### [PROVIDED MATERIAL]

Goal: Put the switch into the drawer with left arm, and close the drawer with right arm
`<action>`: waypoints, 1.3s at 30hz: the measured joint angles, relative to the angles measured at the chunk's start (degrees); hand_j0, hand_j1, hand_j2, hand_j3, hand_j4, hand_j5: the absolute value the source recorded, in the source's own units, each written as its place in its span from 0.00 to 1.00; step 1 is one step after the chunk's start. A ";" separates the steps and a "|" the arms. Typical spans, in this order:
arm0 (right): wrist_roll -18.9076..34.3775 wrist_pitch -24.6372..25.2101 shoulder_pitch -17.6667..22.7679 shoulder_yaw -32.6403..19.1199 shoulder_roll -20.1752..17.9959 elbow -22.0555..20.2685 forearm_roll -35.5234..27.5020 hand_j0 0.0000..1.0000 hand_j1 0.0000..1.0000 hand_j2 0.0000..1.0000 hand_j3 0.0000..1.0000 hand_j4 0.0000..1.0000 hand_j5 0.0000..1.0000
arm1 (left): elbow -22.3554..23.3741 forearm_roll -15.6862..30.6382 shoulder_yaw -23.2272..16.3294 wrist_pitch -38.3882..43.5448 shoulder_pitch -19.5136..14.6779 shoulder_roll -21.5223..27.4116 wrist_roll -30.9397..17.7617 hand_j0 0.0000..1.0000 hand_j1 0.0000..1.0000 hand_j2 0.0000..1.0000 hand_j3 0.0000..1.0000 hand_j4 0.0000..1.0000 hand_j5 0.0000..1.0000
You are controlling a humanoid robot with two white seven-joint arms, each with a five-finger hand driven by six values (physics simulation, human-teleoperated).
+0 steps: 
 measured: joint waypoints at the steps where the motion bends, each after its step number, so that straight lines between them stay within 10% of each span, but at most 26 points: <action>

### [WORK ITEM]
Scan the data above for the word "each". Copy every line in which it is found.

### [SOLUTION FOR THIS TASK]
`<action>`: waypoints, 1.3s at 30hz: the measured joint angles, relative to the angles measured at the chunk's start (degrees); hand_j0, hand_j1, hand_j2, hand_j3, hand_j4, hand_j5: the absolute value the source recorded, in the source's own units, each written as its place in its span from 0.00 to 1.00; step 1 is one step after the chunk's start. A ";" separates the steps and a "|" the arms. Typical spans, in this order:
You are controlling a humanoid robot with two white seven-joint arms, each with a five-finger hand driven by six values (physics simulation, human-teleoperated).
 measured: joint waypoints at the steps where the motion bends, each after its step number, so that straight lines between them stay within 10% of each span, but at most 26 points: <action>

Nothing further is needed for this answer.